Am i being stupid and thinking tren cough happens every time, or am i just injecting lucky each time, or at the worst do i have dodgy gear.

Cheers


----------



## Ts23 (Jan 14, 2011)

LoL


----------



## dannnn (Nov 15, 2011)

You haven't experienced tren cough as you haven't hit a blood vessel whilst pinning. Tren cough occurs when the tren is passing through your blood stream, usually due to the needle hitting a blood vessel on the way in (if you lubed the needle and some tren has run down it)

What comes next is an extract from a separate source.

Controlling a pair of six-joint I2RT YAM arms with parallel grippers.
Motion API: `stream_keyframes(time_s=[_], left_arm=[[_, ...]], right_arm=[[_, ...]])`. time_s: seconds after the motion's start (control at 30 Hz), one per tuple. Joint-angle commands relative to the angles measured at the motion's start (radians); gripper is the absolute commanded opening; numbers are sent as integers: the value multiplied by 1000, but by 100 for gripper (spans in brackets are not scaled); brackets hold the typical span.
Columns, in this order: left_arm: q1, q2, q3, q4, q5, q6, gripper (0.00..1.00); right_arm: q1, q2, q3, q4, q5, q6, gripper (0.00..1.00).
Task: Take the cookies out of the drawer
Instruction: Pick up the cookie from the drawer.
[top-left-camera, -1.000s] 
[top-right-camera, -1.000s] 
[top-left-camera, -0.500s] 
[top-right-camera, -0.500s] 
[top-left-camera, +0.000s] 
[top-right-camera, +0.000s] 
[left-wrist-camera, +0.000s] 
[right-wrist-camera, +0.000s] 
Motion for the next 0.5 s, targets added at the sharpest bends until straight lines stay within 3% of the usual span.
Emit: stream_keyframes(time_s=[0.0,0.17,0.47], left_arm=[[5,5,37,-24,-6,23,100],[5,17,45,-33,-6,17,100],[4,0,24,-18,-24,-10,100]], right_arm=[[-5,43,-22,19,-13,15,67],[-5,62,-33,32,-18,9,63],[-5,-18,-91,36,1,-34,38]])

Sounds like you've been lucky so far. One way to help avoid tren cough if you're running 2 compounds such as test/tren is to load the test up last, so when you lube the needle it is the test acting as the lube and not the tren.

Hope that helps.


----------



## ausbuilt (Nov 22, 2010)

the only time i ever got tren cough, was when I jabed 600mg of tren e, which i've done plenty of times, and never had an issue, but one day i decided to add 200mg of tren a...

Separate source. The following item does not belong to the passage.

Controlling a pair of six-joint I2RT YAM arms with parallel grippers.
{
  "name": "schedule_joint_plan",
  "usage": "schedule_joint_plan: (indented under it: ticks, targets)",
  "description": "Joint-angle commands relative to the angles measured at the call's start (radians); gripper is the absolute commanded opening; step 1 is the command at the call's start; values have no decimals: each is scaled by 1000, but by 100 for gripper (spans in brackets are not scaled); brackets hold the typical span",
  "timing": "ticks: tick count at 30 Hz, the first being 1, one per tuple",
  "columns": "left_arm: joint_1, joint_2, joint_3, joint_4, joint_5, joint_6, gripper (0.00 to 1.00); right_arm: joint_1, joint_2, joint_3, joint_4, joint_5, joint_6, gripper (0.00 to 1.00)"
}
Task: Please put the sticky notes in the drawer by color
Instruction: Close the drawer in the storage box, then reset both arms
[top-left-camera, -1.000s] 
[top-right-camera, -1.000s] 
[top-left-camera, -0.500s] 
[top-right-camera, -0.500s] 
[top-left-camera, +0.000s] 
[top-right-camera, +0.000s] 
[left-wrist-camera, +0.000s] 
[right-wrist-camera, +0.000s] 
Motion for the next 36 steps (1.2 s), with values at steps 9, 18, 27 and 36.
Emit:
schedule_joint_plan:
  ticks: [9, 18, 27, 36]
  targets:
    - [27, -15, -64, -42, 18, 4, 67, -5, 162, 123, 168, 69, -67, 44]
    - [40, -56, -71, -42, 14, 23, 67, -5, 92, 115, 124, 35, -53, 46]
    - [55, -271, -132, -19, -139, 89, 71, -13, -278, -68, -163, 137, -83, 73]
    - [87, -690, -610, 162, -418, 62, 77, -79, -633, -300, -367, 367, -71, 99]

so i had already pinned the, tren e, fine as usual, but as soon as i added the 200mg of tren a... cough started.. quite a bit.

I've used both compounds individually before, first time together..

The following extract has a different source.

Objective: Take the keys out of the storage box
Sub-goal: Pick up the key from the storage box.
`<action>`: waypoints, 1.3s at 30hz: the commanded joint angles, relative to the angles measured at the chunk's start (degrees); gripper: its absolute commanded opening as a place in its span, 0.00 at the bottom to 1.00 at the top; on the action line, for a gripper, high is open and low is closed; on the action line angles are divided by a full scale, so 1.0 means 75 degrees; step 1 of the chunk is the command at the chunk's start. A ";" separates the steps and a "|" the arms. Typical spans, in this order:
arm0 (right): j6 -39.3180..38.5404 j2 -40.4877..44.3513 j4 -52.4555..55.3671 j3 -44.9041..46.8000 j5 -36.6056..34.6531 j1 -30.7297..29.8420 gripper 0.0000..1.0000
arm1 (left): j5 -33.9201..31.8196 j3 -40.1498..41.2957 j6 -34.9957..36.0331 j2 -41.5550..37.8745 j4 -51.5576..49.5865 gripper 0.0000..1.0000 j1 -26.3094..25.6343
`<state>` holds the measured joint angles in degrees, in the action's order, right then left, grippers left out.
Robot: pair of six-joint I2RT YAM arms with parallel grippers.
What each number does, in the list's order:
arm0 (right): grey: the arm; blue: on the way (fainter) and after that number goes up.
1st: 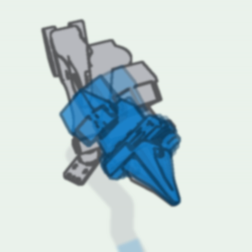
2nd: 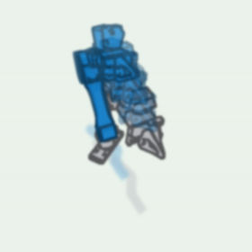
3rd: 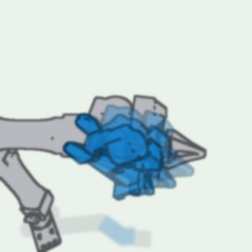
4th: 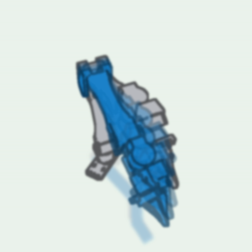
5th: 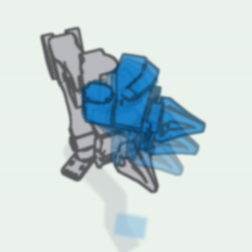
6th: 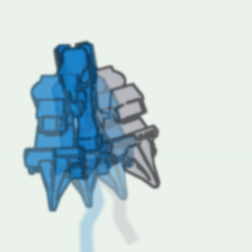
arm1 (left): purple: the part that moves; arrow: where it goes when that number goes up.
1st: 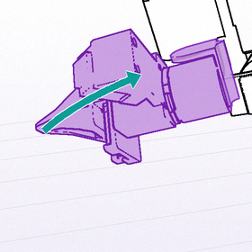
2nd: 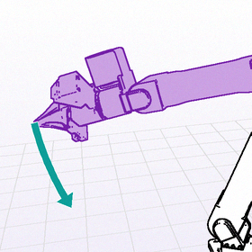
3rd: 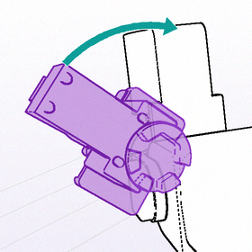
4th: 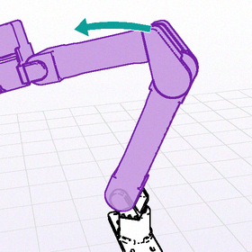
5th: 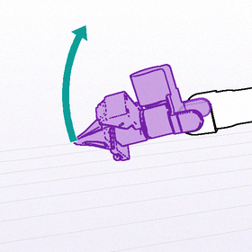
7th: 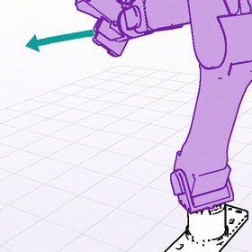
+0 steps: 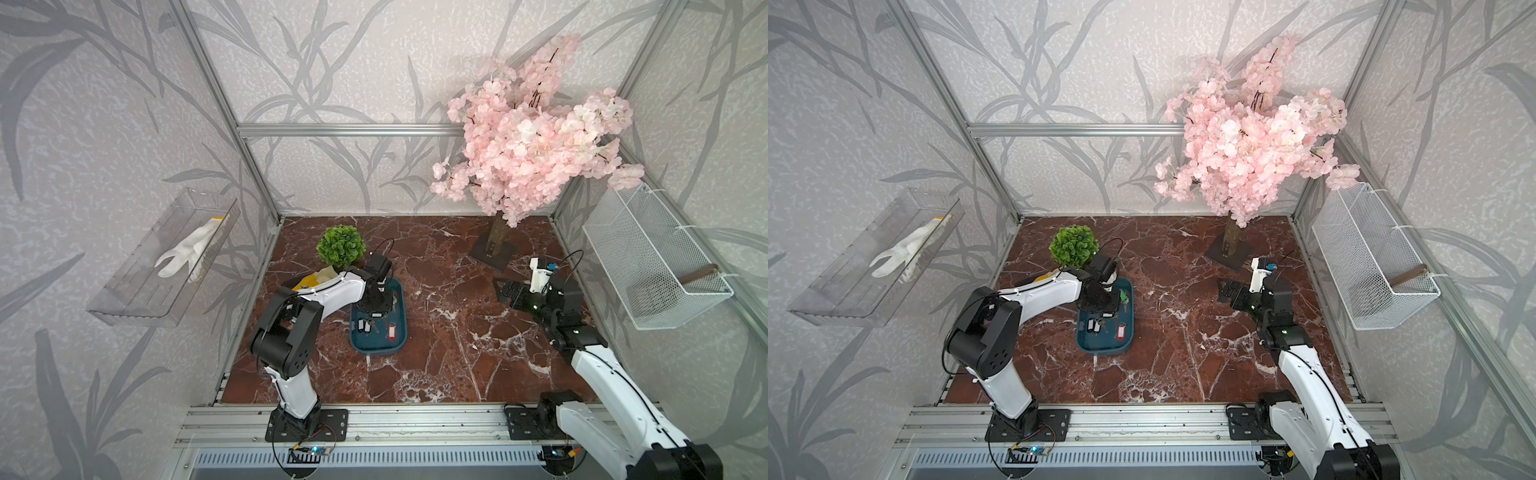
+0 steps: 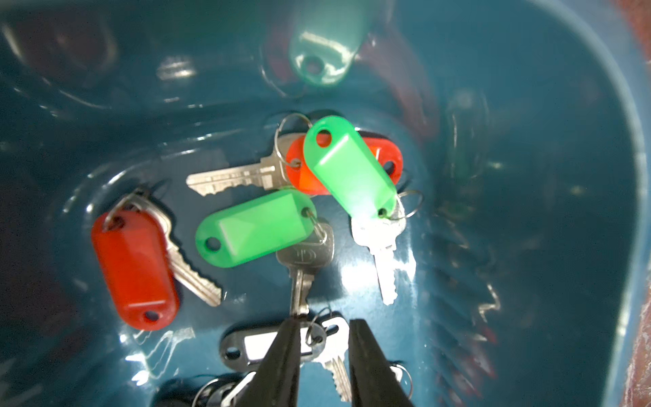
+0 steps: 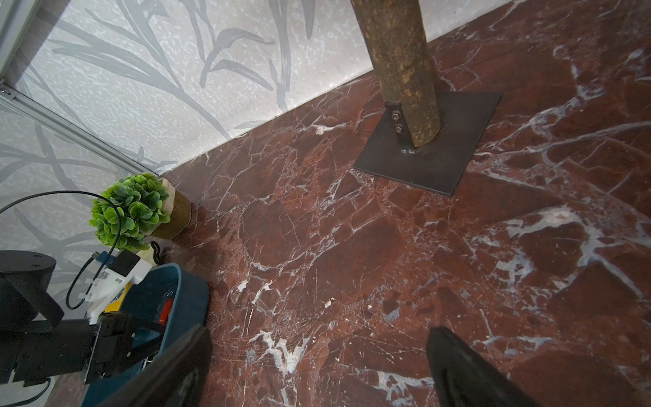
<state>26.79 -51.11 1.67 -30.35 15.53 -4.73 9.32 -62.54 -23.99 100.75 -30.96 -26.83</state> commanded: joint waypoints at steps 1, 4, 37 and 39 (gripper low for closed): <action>0.0038 0.0088 0.0026 -0.0107 -0.0034 -0.0037 0.99 | 0.0032 -0.0136 0.0070 0.0128 0.0059 0.25 0.0003; 0.0048 0.0065 0.0018 -0.0090 -0.0038 -0.0037 0.99 | 0.0055 -0.0134 0.0058 0.0160 0.0075 0.23 -0.0008; -0.0257 0.0281 0.0239 -0.0229 -0.0239 -0.0037 0.99 | -0.0251 -0.0533 0.0301 -0.1489 -0.0793 0.00 -0.0183; -0.0326 0.0333 0.0311 -0.0297 -0.0274 -0.0039 0.99 | -0.0298 -0.0834 0.0355 -0.1639 -0.0957 0.00 -0.0274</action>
<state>25.85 -49.84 2.50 -30.44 14.44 -4.73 8.58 -65.14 -22.68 90.83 -35.29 -27.94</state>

I ahve a feeling the real issue is how much you pin in one go..


----------



## Impulse2903 (Dec 13, 2010)

Thanks Gents. It's from a new source so i'm full of the odd little doubt.

I'm jabbing 1ml of tren and 1ml of test EOD, both prochem labs.

As dannn suggested I always put the tren in first then the test, and push plunger down nice and slow.

Cheers.


----------



## BigTonle (Dec 30, 2011)

L()L :no:


----------



## Impulse2903 (Dec 13, 2010)

BigTonle said:


> L()L :no:


Yes mate? Reason i'm asking you for saying lol and not TS23, is he doesn't ask stupid questions. If you look through your posts, you'll find i could easily comment on them and be a little bitch saying l()l  and the likes.


----------



## BigTonle (Dec 30, 2011)

Impulse2903 said:


> Hi all.
> 
> This might sound like a stupid question but:
> 
> ...


is the reason why im loling as you are being stupid and people who are stupid get loled at get at me bro


----------



## Impulse2903 (Dec 13, 2010)

BigTonle said:


> is the reason why im loling as you are being stupid and people who are stupid get loled at get at me bro


Says the one who was going to run Dbol for 14 weeks @ 40mg ED, then thought that was a bit much and decided 10 weeks was okay. Then when you do get your gear, you don't gain any weight off it, However prior to that, you had a lot of us here convinced you a were a copper with the questions you were asking. Not to mention the dbol/clen cycle too.

But then again you could be talking ****e, cause on one thread, you only gained 2lbs after 3 weeks on cycle, but on another thread you gained 6lbs in a week.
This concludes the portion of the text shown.